▶ [What is required] Transcribe the whole listing without a single picture.

#####

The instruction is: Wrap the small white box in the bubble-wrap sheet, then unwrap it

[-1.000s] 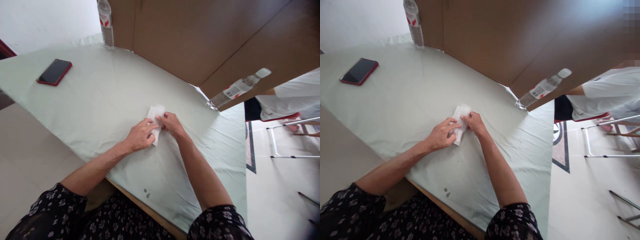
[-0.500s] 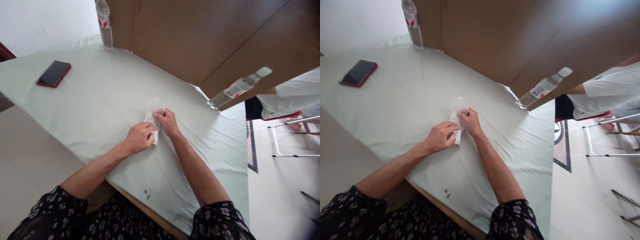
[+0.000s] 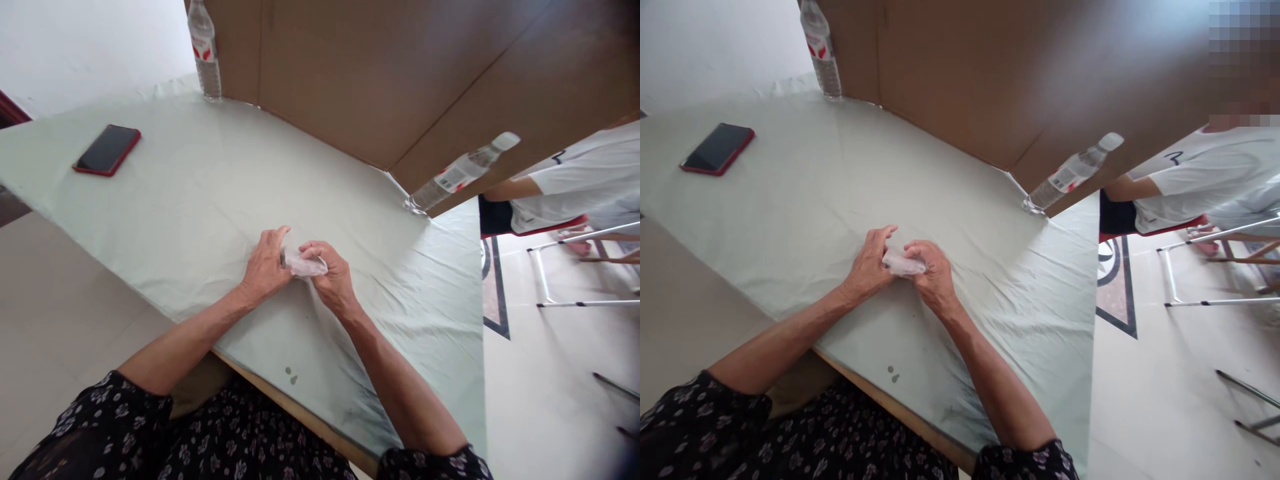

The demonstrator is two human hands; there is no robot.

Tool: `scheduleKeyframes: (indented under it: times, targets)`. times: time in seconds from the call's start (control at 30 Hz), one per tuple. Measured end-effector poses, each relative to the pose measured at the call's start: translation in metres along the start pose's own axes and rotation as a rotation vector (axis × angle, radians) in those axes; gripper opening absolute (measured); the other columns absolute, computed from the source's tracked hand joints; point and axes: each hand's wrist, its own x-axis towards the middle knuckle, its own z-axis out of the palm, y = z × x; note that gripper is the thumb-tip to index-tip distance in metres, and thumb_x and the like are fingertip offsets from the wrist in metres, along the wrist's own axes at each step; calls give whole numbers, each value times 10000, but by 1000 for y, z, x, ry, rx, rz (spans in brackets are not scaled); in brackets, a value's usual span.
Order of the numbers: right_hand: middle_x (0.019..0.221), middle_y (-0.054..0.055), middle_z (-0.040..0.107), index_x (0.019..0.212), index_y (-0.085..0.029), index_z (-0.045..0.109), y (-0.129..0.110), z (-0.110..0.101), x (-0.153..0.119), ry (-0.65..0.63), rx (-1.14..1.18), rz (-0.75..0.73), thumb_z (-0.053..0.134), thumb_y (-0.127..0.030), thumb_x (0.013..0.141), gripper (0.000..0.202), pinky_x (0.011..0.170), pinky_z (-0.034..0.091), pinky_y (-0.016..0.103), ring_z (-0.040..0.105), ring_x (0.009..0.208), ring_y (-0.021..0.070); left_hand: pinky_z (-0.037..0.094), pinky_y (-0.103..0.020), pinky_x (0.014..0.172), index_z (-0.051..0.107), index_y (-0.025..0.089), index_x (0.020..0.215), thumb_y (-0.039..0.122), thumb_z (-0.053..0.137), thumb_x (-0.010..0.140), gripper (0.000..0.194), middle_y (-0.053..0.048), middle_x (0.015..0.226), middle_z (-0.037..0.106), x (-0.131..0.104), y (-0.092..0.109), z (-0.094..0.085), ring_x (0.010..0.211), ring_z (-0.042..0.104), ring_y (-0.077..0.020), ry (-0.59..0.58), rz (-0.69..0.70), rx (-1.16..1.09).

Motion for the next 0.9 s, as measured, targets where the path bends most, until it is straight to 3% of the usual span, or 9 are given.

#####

▶ [Task result]
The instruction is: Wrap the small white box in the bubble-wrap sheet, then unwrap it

[-1.000s] 
[-0.500s] 
[+0.000s] 

The demonstrator is two human hands; there is no robot.

Tool: `scheduleKeyframes: (indented under it: times, targets)`. times: time in seconds from the call's start (control at 30 Hz), one per tuple. Measured end-effector poses, each relative to the pose measured at the call's start: translation in metres along the start pose's own axes and rotation as a rotation vector (axis × angle, radians) in those axes; gripper opening absolute (measured); the other columns absolute, computed from the source's tracked hand joints; point and axes: each hand's wrist, its own x-axis towards the middle knuckle, its own z-axis out of the palm, y = z × x; note that gripper is the thumb-tip to index-tip distance in metres, and thumb_x and the like are fingertip offsets from the wrist in metres, along the wrist's own axes at each step; calls give whole numbers, each value times 10000, but by 1000 for y, z, x, ry, rx, rz (spans in brackets are not scaled); in brackets, a value's usual span.
Order of the numbers: right_hand: middle_x (0.019..0.221), middle_y (-0.054..0.055), middle_z (-0.040..0.107), index_x (0.019..0.212), index_y (-0.085..0.029), index_z (-0.045..0.109), y (-0.129..0.110), z (-0.110..0.101), x (-0.153..0.119), ry (-0.65..0.63), rx (-1.14..1.18), rz (-0.75..0.73), thumb_z (-0.053..0.134), thumb_y (-0.127..0.030), thumb_x (0.013..0.141), gripper (0.000..0.202), pinky_x (0.011..0.170), pinky_z (-0.034..0.091), pinky_y (-0.016..0.103), ring_z (-0.040..0.105), ring_x (0.009..0.208), ring_y (-0.021..0.070); left_hand: pinky_z (-0.037..0.094), pinky_y (-0.103..0.020), pinky_x (0.014..0.172), index_z (-0.051..0.107), index_y (-0.025..0.089), index_x (0.020..0.215), thumb_y (-0.039..0.122), thumb_z (-0.053..0.137), thumb_x (-0.010..0.140), gripper (0.000..0.194), middle_y (-0.053..0.048), middle_x (0.015..0.226), middle_z (-0.037..0.106), x (-0.131..0.104), y (-0.092..0.109), z (-0.094..0.085), ring_x (0.010..0.211), ring_z (-0.042..0.104), ring_y (-0.077..0.020), ry (-0.59..0.58), rz (-0.69..0.70), rx (-1.16..1.09).

Motion for the next 0.9 s, as measured, targets where the path bends most, until it is straight to 3% of the usual span, or 9 are given.

This response contains the complete answer.